» **Instructions for the task**: Transcribe the data exactly.

------ Collected data

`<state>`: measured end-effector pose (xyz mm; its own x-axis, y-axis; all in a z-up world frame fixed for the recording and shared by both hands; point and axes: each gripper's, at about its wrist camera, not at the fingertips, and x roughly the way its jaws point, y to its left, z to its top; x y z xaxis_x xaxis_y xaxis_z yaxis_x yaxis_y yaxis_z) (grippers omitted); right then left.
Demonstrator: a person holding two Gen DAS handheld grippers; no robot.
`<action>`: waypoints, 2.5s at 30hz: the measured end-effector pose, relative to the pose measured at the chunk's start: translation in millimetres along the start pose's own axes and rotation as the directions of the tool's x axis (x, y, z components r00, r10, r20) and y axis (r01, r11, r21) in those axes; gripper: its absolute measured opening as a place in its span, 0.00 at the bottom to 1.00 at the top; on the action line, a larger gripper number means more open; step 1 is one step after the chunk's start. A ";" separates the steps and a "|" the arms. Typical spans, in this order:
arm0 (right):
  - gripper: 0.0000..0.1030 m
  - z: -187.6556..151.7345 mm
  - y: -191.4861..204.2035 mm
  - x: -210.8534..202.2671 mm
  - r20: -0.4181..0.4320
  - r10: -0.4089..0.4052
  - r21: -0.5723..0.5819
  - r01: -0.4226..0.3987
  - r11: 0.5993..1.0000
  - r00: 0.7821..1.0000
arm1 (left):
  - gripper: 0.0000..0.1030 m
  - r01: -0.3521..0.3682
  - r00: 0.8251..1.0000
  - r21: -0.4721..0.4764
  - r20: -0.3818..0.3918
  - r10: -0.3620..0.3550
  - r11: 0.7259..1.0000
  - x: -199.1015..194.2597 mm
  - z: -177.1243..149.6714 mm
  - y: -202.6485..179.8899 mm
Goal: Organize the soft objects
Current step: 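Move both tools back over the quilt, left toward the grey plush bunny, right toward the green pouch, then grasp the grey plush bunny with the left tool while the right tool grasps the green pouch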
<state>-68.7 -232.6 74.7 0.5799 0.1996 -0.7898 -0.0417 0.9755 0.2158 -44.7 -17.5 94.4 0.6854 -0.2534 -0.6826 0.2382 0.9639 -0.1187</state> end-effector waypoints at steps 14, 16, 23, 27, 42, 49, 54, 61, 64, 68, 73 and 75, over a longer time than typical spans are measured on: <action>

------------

» **Response for this exercise**:
`<state>`: measured end-effector pose (xyz mm; its own x-axis, y-axis; all in a z-up world frame fixed for the recording and shared by both hands; point and axes: each gripper's, at about its wrist camera, not at the fingertips, and x roughly the way its jaws point, y to its left, z to its top; x y z xaxis_x xaxis_y xaxis_z yaxis_x yaxis_y yaxis_z) (grippers omitted); right then left.
Demonstrator: a person holding two Gen DAS handheld grippers; no robot.
`<action>`: waypoints, 2.5s at 30hz: the measured end-effector pose, relative to the pose measured at the chunk's start: translation in millimetres along the start pose's own axes and rotation as the directions of the tool's x axis (x, y, z components r00, r10, r20) and y axis (r01, r11, r21) in those axes; gripper: its absolute measured opening as a place in its span, 0.00 at the bottom to 1.00 at the top; on the action line, a larger gripper number means more open; step 1 is one step after the chunk's start. A ";" separates the steps and a "|" the arms. Typical spans, in this order:
arm0 (right):
  - gripper: 0.0000..0.1030 m
  - z: -187.6556..151.7345 mm
  - y: -191.4861..204.2035 mm
  - x: -210.8534..202.2671 mm
  - r20: -0.4181..0.4320
  - r10: -0.4089..0.4052
  - r21: -0.5723..0.5819
  - r01: -0.4226..0.3987
  - r11: 0.5993..1.0000
  - r00: 0.7821..1.0000
arm1 (left):
  - gripper: 0.0000..0.1030 m
  - r01: -0.3521..0.3682
  - r00: 0.8251..1.0000
  - r21: -0.4721..0.4764
  - r20: -0.3818..0.3918
  - r10: -0.3620..0.3550
  - r11: 0.7259..1.0000
  - x: -199.1015..194.2597 mm
  - z: -177.1243..149.6714 mm
  - y: -202.6485..179.8899 mm
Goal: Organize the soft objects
Current step: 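Move both tools back over the quilt, left toward the grey plush bunny, right toward the green pouch, then grasp the grey plush bunny with the left tool while the right tool grasps the green pouch
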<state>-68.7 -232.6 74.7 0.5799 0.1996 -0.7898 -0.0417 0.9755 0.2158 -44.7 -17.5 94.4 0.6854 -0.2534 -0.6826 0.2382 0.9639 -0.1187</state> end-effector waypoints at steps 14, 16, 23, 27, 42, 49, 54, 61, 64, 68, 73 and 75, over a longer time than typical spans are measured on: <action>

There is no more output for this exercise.